The Brain Stem The brain stem is the last major portion of the brain. It contains the centers for regulating physiological processes, e.g., respiration, blood pressure, heart rate and wake- sleep cycles. Midbrain – is the uppermost region of the brain stem. The Pons – is located just superior to the medulla oblongata and inferior to the midbrain. Medulla oblongata – is the last region of the brain stem before the spinal cord.
The Midbrain 1.the uppermost region of the brain stem. 2. located at the junction of the cerebellum and pons. 3. a relay station for motor and sensory messages between parts of the brain and the spinal cord. 4. The tectum of the midbrain contains two pairs of rounded bulges, the corpora quadrigemina. The superior colliculi coordinate motor reflexes produced by visual stimuli. The two inferior colliculi coordinate motor reflexes due to auditory input. 5. The substantia negra is located in the midbrain. The substantia negra controls motor tracts form the cerebrum by releasing an inhibitory neurotransmitter, dopamine. Damage to this area leads to Parkinson’s disease.
The Pons The Pons is located just superior to the medulla oblongata and inferior to the midbrain. It contains many of the longitudinal nerve tracts passing through the brain stem: 1. Corticospinal tracts – The axons of these tracts originate at the cerebral cortex and pass directly to the motor neurons of the spinal cord. 2. Spinothalamic tracts – are sensory tracts carrying nerve messages of crude touch, pain and temperature from various levels of the spinal cord to the thalamus and then to the cerebral cortex. The pons contains nuclei for regulating respiratory movements: 1. The apneustic center stimulates the respiratory rhythmicity center (RRC) in the medulla oblongata to produce inspiration. 2. The pneumotaxic center inhibits the RRC producing a passive expiration.

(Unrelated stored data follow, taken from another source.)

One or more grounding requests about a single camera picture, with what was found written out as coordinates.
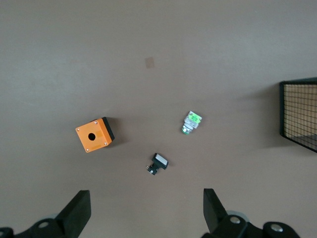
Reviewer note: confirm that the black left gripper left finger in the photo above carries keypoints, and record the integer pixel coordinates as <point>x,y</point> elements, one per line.
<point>74,213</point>

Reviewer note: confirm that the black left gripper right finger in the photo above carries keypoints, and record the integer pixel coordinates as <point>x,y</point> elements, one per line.
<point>215,213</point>

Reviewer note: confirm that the black square white-face button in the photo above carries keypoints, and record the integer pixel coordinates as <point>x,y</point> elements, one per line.
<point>160,162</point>

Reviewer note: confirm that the green push button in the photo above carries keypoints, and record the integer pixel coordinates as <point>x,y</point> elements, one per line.
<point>191,122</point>

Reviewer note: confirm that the translucent tape patch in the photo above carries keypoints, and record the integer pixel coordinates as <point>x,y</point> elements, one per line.
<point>149,62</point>

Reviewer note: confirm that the orange button enclosure box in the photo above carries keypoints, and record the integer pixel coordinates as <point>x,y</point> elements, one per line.
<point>94,136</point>

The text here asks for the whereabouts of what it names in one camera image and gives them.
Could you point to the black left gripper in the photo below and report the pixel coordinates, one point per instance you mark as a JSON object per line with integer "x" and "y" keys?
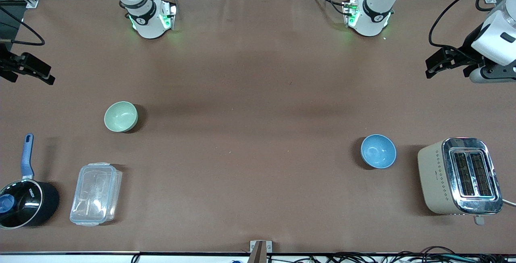
{"x": 467, "y": 47}

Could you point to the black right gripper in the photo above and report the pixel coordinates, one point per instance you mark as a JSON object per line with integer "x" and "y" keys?
{"x": 9, "y": 63}

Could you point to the light green bowl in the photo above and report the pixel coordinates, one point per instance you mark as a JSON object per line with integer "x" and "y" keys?
{"x": 121, "y": 116}

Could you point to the blue bowl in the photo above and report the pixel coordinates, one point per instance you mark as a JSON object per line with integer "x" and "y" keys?
{"x": 378, "y": 151}

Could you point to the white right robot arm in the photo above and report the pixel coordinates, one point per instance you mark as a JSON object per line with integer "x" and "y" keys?
{"x": 149, "y": 21}

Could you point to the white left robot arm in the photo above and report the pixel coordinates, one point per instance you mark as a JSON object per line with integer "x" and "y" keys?
{"x": 369, "y": 19}

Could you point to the beige chrome toaster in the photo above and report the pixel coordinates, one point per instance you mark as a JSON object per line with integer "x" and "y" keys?
{"x": 459, "y": 176}

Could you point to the glass lid with blue knob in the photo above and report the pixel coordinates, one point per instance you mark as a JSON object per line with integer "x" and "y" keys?
{"x": 18, "y": 202}

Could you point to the clear plastic lidded container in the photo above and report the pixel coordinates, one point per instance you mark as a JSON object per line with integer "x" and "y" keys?
{"x": 96, "y": 193}

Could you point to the brown table mat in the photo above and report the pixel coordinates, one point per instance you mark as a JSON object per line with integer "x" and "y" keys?
{"x": 258, "y": 73}

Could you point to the metal camera bracket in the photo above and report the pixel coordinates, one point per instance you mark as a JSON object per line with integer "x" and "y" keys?
{"x": 260, "y": 249}

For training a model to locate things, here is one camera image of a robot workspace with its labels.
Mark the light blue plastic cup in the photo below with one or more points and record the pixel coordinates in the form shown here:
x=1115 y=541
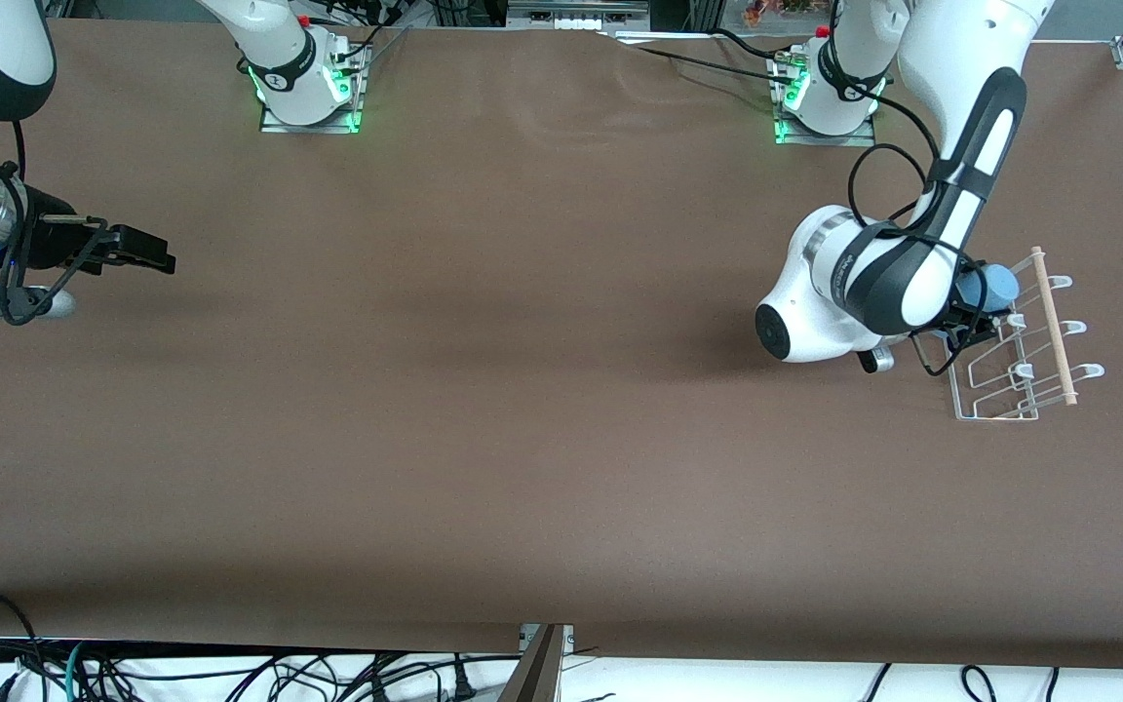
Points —
x=995 y=286

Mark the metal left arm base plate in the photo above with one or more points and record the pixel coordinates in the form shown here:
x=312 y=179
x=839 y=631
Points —
x=786 y=132

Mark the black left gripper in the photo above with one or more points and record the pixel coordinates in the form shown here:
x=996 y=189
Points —
x=973 y=319

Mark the white power strip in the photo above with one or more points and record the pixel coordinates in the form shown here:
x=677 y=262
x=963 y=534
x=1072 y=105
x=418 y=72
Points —
x=576 y=12

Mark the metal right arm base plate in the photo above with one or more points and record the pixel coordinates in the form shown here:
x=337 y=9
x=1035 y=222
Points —
x=352 y=93

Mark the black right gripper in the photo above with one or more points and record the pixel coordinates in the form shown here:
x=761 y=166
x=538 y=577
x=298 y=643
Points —
x=47 y=246

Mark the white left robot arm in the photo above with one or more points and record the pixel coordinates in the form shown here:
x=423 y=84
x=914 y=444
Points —
x=961 y=58

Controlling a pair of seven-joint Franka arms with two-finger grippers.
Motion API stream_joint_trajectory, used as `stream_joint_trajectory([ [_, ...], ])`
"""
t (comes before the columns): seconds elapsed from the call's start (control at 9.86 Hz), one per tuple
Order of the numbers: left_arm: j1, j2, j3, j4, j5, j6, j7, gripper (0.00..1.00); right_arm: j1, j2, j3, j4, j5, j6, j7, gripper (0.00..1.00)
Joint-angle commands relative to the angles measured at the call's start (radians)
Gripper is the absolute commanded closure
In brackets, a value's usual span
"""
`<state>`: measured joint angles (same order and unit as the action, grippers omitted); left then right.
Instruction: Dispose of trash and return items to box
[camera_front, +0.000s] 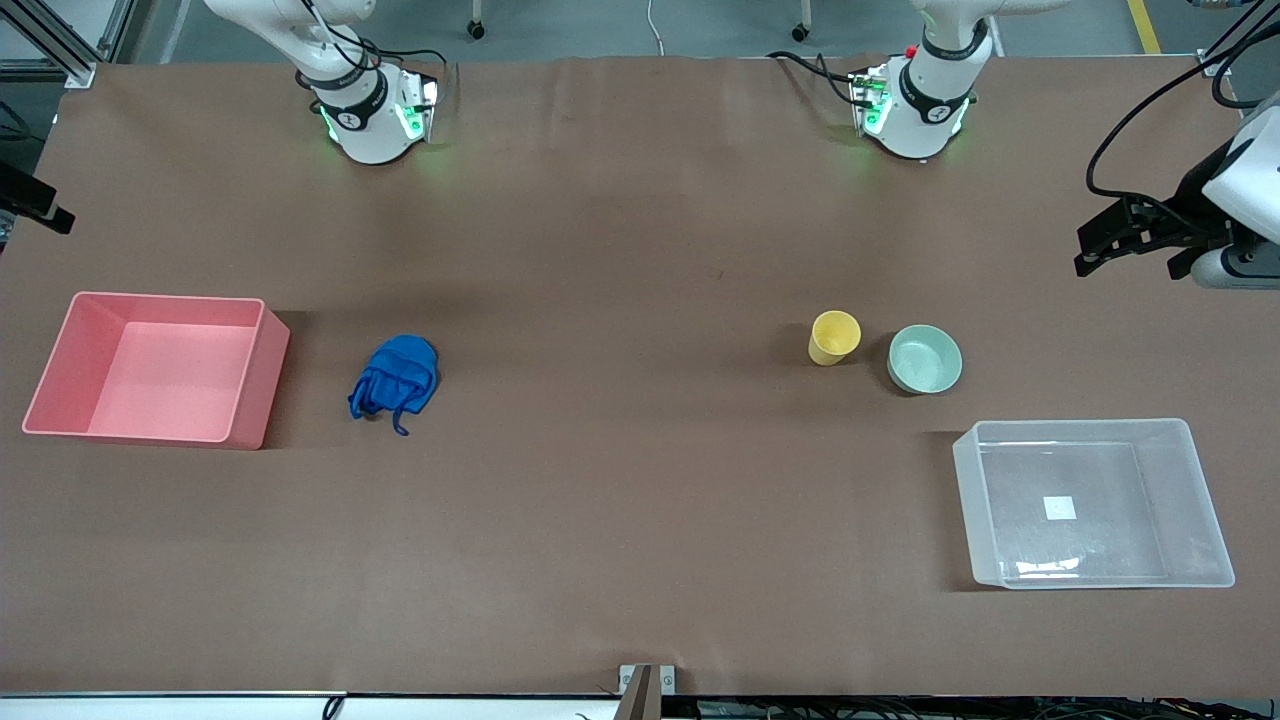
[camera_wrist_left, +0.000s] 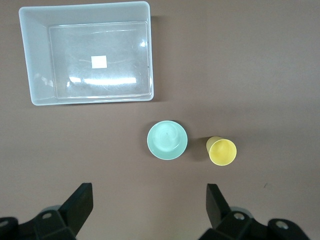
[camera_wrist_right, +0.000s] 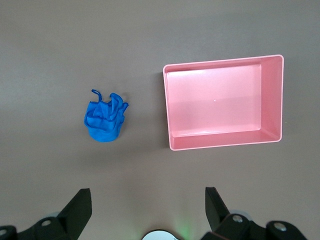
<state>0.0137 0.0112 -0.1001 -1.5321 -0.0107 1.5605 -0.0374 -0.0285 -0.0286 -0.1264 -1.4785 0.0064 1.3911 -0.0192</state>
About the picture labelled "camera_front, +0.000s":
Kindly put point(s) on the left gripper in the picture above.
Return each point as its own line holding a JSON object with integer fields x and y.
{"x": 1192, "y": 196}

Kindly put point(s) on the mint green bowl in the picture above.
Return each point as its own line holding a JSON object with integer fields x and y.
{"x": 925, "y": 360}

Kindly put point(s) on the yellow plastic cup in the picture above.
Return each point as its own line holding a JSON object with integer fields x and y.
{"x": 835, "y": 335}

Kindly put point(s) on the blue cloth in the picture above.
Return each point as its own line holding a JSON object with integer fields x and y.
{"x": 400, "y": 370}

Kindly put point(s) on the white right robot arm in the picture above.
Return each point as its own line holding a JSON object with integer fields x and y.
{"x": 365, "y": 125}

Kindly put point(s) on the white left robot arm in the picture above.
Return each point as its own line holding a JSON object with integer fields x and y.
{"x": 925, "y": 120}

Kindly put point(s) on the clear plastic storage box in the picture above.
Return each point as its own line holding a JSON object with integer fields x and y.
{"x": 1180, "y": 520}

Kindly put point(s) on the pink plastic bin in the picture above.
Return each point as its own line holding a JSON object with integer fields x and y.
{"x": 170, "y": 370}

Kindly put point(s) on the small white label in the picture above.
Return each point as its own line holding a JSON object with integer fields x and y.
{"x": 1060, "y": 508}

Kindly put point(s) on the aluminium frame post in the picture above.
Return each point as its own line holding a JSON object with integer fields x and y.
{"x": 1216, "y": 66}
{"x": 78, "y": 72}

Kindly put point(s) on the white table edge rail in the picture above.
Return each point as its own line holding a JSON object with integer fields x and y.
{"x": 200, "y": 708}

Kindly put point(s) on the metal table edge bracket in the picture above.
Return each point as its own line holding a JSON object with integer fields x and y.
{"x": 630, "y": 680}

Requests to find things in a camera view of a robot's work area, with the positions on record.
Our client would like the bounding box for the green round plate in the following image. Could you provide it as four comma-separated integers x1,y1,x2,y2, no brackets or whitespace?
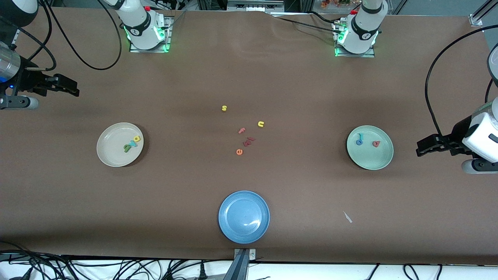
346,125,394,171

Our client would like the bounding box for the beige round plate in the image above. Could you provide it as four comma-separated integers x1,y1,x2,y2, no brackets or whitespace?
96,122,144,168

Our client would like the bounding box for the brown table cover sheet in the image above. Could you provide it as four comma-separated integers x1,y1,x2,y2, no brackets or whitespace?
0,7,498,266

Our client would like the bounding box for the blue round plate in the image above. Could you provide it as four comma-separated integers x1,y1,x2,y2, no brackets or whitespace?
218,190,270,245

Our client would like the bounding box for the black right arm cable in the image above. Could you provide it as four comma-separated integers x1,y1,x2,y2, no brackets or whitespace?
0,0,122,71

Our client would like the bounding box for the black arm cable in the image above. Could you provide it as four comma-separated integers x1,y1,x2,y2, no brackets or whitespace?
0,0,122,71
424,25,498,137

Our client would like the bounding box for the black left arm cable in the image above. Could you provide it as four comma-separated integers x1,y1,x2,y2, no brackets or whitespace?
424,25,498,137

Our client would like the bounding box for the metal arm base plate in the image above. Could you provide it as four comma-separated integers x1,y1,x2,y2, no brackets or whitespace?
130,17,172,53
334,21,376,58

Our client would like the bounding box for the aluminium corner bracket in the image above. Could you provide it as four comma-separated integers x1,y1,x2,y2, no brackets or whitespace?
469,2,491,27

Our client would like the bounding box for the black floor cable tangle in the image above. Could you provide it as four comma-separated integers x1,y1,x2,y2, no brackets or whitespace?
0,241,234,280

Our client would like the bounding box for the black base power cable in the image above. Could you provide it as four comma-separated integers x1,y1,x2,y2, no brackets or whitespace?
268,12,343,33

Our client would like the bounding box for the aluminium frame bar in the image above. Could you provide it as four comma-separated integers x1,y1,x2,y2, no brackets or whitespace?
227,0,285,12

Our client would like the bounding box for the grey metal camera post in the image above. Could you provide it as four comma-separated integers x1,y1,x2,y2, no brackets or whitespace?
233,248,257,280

The Medulla Oblongata The medulla oblongata is the last portion of the brain before the spinal cord. The medulla contains the corticospinal and spinothalamic nerve tracts. 1. Corticospinal tracts contain descending nerve fibers for the control of conscious motor activity. In the lower medulla, these tracts decussate (cross over). As a result, the left cerebral cortex initiates motor activity on the right side of the body and vice versa. 85% of the corticospinal tracts decussate. 2. The Spinothalamic tracts pass through the medulla and converges on the thalamus. They carry sensory information of crude touch, pressure and pain, as well as, thermal sensation. There is no decussation of these messages in the medulla. This has already occurred in the spinal cord at the level of entry to the medulla.
Medullary Nuclei Medullary nuclei are clusters of cell bodies within the interior of the medulla oblongata that carry out a variety of regulatory functions: 1. Cardiovascular centers regulate heart rate, and vasomotion. 2. Respiratory rhythmicity center sets the breathing pace with input from the apneustic and pneumotaxic centers of the pons.